-- Brief --
The answer must consist of every line in the records below that contains the string "hand".

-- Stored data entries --
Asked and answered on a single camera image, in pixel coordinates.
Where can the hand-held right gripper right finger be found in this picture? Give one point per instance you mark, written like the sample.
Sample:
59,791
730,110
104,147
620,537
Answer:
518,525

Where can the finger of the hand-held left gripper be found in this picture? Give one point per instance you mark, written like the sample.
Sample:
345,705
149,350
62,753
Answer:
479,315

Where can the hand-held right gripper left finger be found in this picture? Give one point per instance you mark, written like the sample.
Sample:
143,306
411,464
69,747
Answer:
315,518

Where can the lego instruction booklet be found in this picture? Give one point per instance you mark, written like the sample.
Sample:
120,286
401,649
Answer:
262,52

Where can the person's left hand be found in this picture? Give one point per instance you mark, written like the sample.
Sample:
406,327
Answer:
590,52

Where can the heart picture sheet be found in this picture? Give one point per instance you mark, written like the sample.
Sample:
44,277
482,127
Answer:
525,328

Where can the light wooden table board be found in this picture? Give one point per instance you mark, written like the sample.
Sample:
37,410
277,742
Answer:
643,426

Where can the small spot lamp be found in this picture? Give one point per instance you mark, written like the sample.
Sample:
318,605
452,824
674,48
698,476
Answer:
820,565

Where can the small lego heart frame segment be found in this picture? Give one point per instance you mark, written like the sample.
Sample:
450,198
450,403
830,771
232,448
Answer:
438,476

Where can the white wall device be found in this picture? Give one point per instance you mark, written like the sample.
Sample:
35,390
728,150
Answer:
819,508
==
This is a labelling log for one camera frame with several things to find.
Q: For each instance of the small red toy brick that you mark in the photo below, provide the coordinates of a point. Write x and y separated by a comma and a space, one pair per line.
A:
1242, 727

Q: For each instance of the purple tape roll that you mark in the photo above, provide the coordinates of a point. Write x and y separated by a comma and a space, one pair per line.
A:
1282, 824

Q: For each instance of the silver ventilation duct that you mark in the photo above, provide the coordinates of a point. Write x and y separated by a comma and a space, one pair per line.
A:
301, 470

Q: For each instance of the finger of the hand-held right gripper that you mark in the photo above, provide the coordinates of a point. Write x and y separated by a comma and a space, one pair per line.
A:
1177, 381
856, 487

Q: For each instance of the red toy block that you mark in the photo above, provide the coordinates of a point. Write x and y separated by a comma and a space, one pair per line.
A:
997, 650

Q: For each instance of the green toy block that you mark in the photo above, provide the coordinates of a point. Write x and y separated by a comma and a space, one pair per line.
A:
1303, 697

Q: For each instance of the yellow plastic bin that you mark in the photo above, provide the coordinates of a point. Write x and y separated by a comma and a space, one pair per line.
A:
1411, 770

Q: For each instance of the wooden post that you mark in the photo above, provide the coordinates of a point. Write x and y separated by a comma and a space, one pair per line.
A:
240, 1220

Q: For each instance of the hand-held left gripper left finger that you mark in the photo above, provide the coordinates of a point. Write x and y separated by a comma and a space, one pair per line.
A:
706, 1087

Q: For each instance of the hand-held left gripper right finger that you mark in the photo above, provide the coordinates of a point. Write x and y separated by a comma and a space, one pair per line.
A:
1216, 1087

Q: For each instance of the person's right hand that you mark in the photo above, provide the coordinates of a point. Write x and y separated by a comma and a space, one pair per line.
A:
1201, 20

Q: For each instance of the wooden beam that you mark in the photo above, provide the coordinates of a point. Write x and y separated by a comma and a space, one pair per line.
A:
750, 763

-- Expected answer --
Where can the hand-held right gripper right finger be found in this picture? Give one point per instance you mark, written like the sample.
Where can the finger of the hand-held left gripper be found in this picture? Give one point per instance you mark, written like the sample.
Where can the hand-held right gripper left finger be found in this picture? Give one point per instance you mark, written like the sample.
Where can the person's left hand be found in this picture? Give one point per instance you mark, written like the sample.
Q: For each instance of the finger of the hand-held right gripper that you mark in the photo above, provide the coordinates of a point. Write x and y separated by a comma and a space, one pair per line.
Q: For each instance of the hand-held left gripper left finger that you mark in the photo above, provide the coordinates of a point. Write x and y separated by a comma and a space, one pair per line.
Q: For each instance of the hand-held left gripper right finger that you mark in the photo above, provide the coordinates of a point. Write x and y separated by a comma and a space, one pair per line.
Q: For each instance of the person's right hand that you mark in the photo above, provide the coordinates of a point. Write x and y separated by a comma and a space, one pair per line.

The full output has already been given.